A very personal motivation in the search for the cause, and cure, of MS.
Dr Simon Willis’ first encounter with the Walter and Eliza Hall Institute was as a teenager in the early 1990s, when his schoolteacher father brought him to Parkville from suburban Keilor to attend an open day.
A keen science student, he recalls “sitting through a couple of hours listening to what scientists did, and I thought it was fascinating. And I thought it was very noble, the idea of creating new therapies for people. It’s still a driver in my mind.”
Powerful – and personal – motivation
What he could never have anticipated was how personal and powerful that motivation would become.
Around this time his partner Melanie – also a medical scientist – was diagnosed with multiple sclerosis (MS) at the age of 25. When Willis finished his PhD in 2005, he resolved to shift his focus from cancer research to MS.
The couple travelled to the US, where Willis took up a coveted position at the Harvard Medical School working with Dr David Hafler, a renowned authority on the mechanism of autoimmunity generally and a big name in MS research. “I spent the next four years chasing causes. That’s what drives me.”
Multiple sclerosis is a debilitating, chronic neurological condition. It is estimated that 23,000 Australians are living with MS, most of them diagnosed between aged 15 and 45 years. Clinically, it is an inflammatory disease of the central nervous system that is characterised by damage to the insulating layer surrounding nerve fibers.
Finding the cause of MS
MS is believed to be caused by the body’s own immune system. The trigger remains a mystery, though many suspect it is an infectious agent.
“I spent four years (at Harvard) chasing the cause, trying to exhaust as many possibilities as I could,” Willis says. “I came to the conclusion that whatever I’m looking for was possibly a modified human protein or something foreign – bacterial or viral.”

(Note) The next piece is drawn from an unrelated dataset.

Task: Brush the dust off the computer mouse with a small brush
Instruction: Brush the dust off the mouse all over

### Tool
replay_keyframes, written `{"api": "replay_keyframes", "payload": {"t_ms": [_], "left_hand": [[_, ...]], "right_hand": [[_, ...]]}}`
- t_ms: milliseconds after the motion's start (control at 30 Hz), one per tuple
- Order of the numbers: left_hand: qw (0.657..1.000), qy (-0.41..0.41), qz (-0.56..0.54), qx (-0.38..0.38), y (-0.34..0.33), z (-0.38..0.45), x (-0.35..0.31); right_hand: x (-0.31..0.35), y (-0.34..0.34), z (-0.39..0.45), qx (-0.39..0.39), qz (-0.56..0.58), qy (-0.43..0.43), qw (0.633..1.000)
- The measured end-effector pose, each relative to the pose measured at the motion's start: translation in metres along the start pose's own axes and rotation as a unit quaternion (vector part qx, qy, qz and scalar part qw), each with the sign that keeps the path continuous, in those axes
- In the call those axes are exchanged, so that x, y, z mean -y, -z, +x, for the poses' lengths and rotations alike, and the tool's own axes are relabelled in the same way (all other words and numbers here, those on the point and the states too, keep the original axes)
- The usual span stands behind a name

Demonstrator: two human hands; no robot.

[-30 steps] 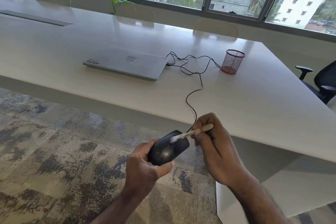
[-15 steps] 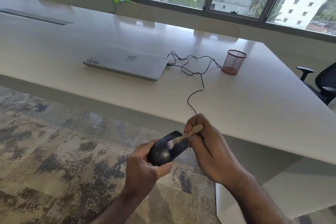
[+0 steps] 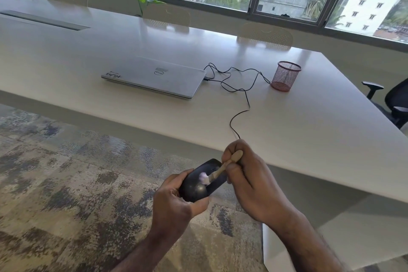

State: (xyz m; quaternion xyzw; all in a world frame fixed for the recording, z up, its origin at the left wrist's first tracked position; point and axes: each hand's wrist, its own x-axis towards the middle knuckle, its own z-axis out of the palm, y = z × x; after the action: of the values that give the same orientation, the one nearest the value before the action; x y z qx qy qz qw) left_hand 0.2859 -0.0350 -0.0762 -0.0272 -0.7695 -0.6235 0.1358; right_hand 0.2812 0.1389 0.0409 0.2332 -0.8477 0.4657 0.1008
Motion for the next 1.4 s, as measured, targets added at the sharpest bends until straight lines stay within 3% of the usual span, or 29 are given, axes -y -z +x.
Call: {"api": "replay_keyframes", "payload": {"t_ms": [333,500,700,933,1133,1300,1400], "left_hand": [[1.0,-0.006,0.01,0.002,-0.001,0.0009,0.0001],[1.0,0.001,0.006,0.007,0.0004,0.0018,0.0004],[1.0,0.008,0.012,0.011,-0.0005,0.0016,0.0027],[1.0,0.008,0.016,0.008,0.0,0.0027,0.0046],[1.0,0.015,0.005,0.013,-0.0018,0.0037,0.005],[1.0,0.008,0.004,0.015,-0.0009,0.0035,0.0062],[1.0,0.001,0.004,0.013,-0.0023,0.0045,0.0068]], "right_hand": [[-0.0045,0.0043,0.0036,-0.03,-0.068,-0.003,0.997],[-0.0015,0.0055,0.0036,-0.06,-0.038,0.006,0.997],[-0.0018,0.0039,0.004,-0.016,-0.054,0.012,0.998],[-0.0047,0.0065,0.0063,-0.079,-0.021,0.013,0.997],[-0.0053,0.004,0.0056,-0.026,-0.027,0.015,0.999],[-0.0057,0.0075,0.008,-0.067,0.006,0.021,0.998],[-0.0073,0.005,0.0088,-0.045,-0.002,0.018,0.999]]}}
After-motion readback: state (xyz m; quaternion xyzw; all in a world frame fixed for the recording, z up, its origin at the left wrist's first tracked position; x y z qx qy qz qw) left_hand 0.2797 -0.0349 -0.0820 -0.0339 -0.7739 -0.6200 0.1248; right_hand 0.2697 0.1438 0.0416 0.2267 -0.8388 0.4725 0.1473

In 2010, Willis returned to Melbourne and the Walter and Eliza Hall Institute to work with Professor Stephen Nutt. With project funding support from the original benefactors of the institute, the Walter and Eliza Hall Trust, Willis has embarked on another phase of his quest. His work is enlisting the institute’s expertise in breakthrough bioinformatics technologies to understand how lesions form in the brain of MS patients, which are believed to contribute to physical disability.
More specifically, Willis and his colleagues are attempting to define the transcriptional changes associated with lesion formation and to search bacterial and viral sequences that may contribute to the disease development. This required them to sift through the entire archive of known bacterial and viral sequences looking for the MS trigger. “I’m looking for something foreign that shouldn’t be there,” Willis says.
Scrutinising the suspects
Willis worked with the institute’s bioinformatics teams to develop algorithms to facilitate the search, to sift through all that data. “The strength of the Walter and Eliza Hall Institute is that people can work together. That has always been its strength, the power of pooled resources.
“I have very personal motivations doing this. I said to the bioinformatics specialists ‘I’m looking for something, and I don’t know what it is. But I can tell you what I think it looks like, and help you in defining the parameters to begin the search’. They love the challenge, so it becomes very much a collective effort.”
So far the investigation has been running for a year and a half, and it is continuing. Willis hopes he won’t have to be patient too much longer before he can examine what the search has hauled in. That moment will begin another phase scrutinising the suspects to identify the culprit. Meanwhile he’s keeping busy trying to understand “the expression, the landscape, of an active lesion – what’s actually happening there to all the human genes”.
“MS remains a condition with no known cause or cure,” Willis says. “Identifying what causes MS is of the utmost importance for new diagnostics, better treatment options and even possibly a vaccine that prevents the disease developing.
“The holy grail is to find the cause. Most people can see that this is high-risk science. And they can see the chance of an enormous benefit if we find something. That’s what we’re hoping for.”